I’ve come to like 'em lately.
Not the "1"s and "2"s so much–they’re often as boring as the "8"s, "9"s, and "10"s, but the "3’s and "4"s are pretty good, and the "5"s and "6"s are often full of insight, wit, and some sharp critical analyses.
I suppose it all depends on what you go to reviews for–I read them after I see a movie, sometimes as I’m seeing the movie, and I often learn from them, or get my own ideas confirmed about problems and weaknesses.
For example, I just watched “Silence of the Lambs” for the umpteenth time, and thought how implausible it was to cage Lector in a room and send two armed officers up to feed him, with both entering the unlocked cage at the same time, and no closed-circuit TV monitoring the cage. A recipe for disaster, and I was pleased to read that several negative reviewers pointed out exactly this implausible event, as well as several others I hadn’t noticed before.
Same with “Kind Hearts and Coronets”: I thought it was slow, improbable, and silly (I hadn’t seen it in over thirty years) and when I looked at the 4 and 5 reviews on imbd.com that was the consensus the reviewers had reached. Far from a classic, it was a piece of fluff, and not worth my time in watching it. I would have erased it from my cache of recordings anyway, but I take comfort in knowing that I wasn’t simply in bad mood when I watched it, but rather in the company of some other film viewers.
I recommend the negative reviews to anyone who values his time in watching movies.
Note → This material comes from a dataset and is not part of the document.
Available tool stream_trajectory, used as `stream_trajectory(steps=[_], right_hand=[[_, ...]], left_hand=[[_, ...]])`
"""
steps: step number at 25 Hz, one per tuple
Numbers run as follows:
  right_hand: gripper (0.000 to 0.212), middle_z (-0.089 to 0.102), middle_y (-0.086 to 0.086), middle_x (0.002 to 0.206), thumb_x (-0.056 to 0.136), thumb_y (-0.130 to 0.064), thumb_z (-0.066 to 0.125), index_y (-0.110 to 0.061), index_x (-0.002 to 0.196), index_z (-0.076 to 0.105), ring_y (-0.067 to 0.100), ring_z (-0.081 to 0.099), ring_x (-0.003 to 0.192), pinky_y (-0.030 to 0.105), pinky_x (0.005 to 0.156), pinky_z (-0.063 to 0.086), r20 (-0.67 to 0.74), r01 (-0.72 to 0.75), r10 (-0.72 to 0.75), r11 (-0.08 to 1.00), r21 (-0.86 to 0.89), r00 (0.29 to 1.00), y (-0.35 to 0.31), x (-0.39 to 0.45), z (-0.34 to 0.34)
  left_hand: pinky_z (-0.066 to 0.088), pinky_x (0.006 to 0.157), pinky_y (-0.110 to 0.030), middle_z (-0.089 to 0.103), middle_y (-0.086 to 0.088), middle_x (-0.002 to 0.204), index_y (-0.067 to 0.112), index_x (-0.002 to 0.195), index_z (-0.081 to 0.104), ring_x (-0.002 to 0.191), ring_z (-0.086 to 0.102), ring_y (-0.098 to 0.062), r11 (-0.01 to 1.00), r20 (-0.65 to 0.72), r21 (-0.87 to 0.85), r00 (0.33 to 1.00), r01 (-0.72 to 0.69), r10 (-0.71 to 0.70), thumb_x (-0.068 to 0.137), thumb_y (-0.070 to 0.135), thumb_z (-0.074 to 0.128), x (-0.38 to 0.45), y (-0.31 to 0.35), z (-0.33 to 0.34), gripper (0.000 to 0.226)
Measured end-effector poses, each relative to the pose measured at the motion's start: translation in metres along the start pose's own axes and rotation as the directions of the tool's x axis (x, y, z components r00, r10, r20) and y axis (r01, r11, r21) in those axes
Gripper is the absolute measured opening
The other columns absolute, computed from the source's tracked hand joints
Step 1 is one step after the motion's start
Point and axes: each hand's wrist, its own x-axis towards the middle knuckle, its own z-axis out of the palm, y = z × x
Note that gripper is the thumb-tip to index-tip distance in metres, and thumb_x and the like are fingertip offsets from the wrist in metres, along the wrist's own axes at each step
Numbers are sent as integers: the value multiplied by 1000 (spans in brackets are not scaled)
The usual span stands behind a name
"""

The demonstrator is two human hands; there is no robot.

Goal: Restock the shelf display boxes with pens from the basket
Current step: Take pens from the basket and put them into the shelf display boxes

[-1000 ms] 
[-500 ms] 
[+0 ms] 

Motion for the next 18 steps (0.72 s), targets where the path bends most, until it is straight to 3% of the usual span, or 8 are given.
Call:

No doubt it needed a car chase scene and some animation.
It hasn’t aged well. Or I haven’t.
It was outrageous, in its time, perhaps, but now it’s mostly a historical artifact. I found the characters artificial, poorly motivated, and the murder sequences lacking in wit, almost perfunctory.
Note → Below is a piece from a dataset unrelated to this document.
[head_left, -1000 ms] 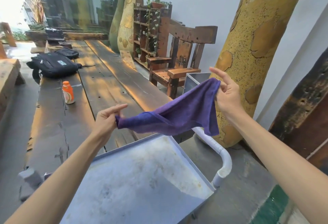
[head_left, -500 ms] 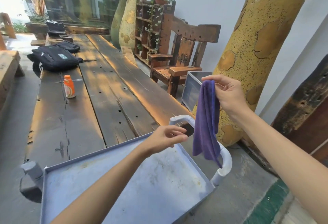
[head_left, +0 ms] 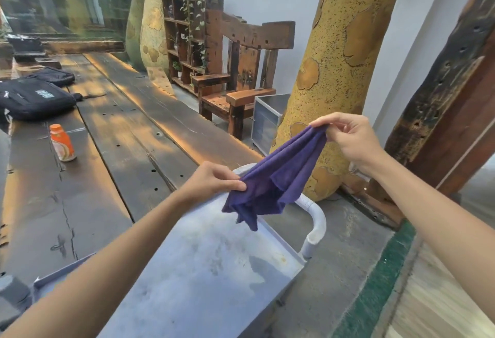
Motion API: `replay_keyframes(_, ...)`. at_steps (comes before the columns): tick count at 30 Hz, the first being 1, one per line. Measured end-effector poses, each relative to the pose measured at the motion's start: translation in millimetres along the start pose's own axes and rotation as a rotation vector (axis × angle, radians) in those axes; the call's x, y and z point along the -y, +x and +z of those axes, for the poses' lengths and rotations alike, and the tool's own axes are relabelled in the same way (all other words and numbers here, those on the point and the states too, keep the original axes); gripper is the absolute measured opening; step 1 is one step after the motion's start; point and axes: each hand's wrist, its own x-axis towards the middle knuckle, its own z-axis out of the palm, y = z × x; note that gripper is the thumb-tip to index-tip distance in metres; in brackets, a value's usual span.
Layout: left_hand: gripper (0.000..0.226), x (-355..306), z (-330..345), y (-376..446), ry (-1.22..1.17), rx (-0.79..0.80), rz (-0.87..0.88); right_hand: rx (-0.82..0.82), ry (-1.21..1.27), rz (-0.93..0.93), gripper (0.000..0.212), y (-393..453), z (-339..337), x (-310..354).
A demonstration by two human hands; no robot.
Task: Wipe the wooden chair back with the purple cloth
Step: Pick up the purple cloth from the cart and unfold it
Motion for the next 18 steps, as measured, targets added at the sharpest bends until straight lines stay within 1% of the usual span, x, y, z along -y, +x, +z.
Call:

They’re really quite edifying, the 3s and 4s, even when I like the film. The people who write these mostly negative (but not disgusted or appalled–those people tend to write 1s and 2s) reviews are articulate about what they didn’t like, and quite detailed.
I often learn quite a bit about the films from these reviews. Someone on imdb wrote an excoriating review of A HARD DAY’S NIGHT, which I had quite enjoyed when I first saw it some 50 years ago, and again when I saw it in VHS format, but it definitely doesn’t hold up as a witty, thrill-a-minute comic romp as much as it does, for me, as an early music video. The songs are still good, but the story is kinda dumb and the acting is 90% mugging. The plot line is silly, and a lot of the 3s and 4s confirm my current judgment. Watching it was mostly just a sentimental pleasure.
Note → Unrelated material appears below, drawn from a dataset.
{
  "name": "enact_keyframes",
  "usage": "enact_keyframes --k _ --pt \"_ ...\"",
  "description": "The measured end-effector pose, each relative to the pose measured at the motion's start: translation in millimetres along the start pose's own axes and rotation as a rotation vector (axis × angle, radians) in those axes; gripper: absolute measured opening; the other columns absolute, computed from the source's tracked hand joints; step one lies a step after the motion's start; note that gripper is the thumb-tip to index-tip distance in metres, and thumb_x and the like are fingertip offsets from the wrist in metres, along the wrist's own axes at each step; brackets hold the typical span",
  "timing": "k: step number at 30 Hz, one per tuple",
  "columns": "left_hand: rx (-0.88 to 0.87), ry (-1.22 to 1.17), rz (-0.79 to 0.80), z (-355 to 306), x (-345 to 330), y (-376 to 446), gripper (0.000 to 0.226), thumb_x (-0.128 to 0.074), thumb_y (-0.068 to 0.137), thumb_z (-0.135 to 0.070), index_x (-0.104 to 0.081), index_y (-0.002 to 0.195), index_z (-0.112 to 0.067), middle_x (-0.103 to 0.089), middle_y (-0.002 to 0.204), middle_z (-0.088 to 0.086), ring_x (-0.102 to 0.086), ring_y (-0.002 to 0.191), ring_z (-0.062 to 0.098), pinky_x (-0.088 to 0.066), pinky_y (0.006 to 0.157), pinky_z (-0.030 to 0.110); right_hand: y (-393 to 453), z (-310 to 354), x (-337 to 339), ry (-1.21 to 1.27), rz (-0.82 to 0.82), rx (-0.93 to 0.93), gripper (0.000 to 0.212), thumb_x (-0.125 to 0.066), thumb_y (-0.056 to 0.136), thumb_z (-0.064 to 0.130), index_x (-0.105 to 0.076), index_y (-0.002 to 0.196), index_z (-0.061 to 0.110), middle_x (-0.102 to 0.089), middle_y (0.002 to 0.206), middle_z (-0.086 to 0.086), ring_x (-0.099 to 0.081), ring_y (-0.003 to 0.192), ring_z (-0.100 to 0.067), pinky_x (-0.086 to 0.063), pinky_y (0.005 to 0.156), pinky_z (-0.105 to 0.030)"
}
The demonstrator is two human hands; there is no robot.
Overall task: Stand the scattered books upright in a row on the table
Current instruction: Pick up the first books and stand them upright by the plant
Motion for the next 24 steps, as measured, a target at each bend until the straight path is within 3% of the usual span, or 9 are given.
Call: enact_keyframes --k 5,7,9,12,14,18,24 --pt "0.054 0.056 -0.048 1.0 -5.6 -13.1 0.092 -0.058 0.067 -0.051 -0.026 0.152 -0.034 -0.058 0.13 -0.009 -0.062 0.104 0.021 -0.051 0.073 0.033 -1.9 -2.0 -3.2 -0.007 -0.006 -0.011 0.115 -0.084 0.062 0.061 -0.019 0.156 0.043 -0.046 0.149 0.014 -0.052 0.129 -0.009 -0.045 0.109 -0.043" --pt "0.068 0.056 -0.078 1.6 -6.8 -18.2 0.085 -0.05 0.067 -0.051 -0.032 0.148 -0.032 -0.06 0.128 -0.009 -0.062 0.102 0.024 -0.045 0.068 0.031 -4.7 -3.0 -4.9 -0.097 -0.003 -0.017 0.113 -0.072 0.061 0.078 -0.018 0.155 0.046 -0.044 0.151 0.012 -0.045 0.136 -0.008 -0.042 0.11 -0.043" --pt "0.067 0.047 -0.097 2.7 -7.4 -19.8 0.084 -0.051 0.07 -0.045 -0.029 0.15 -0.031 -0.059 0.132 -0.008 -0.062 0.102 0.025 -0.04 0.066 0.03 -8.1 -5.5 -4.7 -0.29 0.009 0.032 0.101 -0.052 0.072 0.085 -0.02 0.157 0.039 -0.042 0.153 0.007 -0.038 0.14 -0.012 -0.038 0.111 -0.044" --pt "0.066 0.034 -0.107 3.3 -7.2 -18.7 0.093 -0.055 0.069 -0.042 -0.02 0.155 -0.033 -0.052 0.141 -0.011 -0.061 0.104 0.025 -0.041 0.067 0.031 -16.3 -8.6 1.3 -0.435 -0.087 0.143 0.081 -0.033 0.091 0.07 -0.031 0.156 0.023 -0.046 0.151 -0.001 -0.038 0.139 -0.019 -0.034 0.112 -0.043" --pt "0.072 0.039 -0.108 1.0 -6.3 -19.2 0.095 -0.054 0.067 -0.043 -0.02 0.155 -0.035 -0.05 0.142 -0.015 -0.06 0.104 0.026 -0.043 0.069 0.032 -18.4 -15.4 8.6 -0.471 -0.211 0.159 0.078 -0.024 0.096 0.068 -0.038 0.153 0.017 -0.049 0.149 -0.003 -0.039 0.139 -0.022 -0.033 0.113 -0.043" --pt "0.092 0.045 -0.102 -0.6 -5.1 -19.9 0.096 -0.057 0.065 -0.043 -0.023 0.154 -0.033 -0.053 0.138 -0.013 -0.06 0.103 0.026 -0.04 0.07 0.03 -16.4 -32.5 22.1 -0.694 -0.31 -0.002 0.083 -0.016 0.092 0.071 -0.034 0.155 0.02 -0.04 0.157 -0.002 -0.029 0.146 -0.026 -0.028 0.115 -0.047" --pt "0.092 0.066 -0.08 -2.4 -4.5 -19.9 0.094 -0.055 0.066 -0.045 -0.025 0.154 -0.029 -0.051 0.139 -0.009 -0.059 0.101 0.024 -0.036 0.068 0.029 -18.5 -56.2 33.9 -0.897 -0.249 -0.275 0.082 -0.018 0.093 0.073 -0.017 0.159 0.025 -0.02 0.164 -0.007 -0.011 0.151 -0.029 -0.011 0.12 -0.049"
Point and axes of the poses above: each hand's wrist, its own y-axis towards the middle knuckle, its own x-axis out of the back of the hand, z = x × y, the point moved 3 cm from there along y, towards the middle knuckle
I also saw MAN ON FIRE today, the Denzel Washington thriller of a decade or so ago, and found the 3 and 4 reviews enlightening. Some found it racist, some found it poorly cast, some crudely filmed, and while I didn’t object on any of these grounds, I could see what they were saying. I recommend reading the 3 and 4 reviews, if only to see where you agree and where you disagree.
This thread doesn’t seem to attract many replies, but I keep reading the negative imdb reviews and getting edified. I’ll give up this thread if no one but me’s really interested but I come across some good stuff there.
For example, there’s a “3” review of TAKEN with a fascinating idea: transpose the plot of TAKEN to Russia , turn Liam Neeson into a Russian ex-KGB type who finds out his daughter’s been kidnapped on a trip to the US by the mafia, and he flies over to get her back etc…
This seems like a wonderful idea to me, one actually worthy of filming. Would we be able to root for a Russian good guy in that spot? Would our patriotic loyalties outweigh our sympathy for the Neeson character and his daughter’s plight?
Odd interesting perspective, I thought. I come across a lot of interesting ideas combing through the negative reviews on IMDB (plus a lot of incoherent crap, of course.)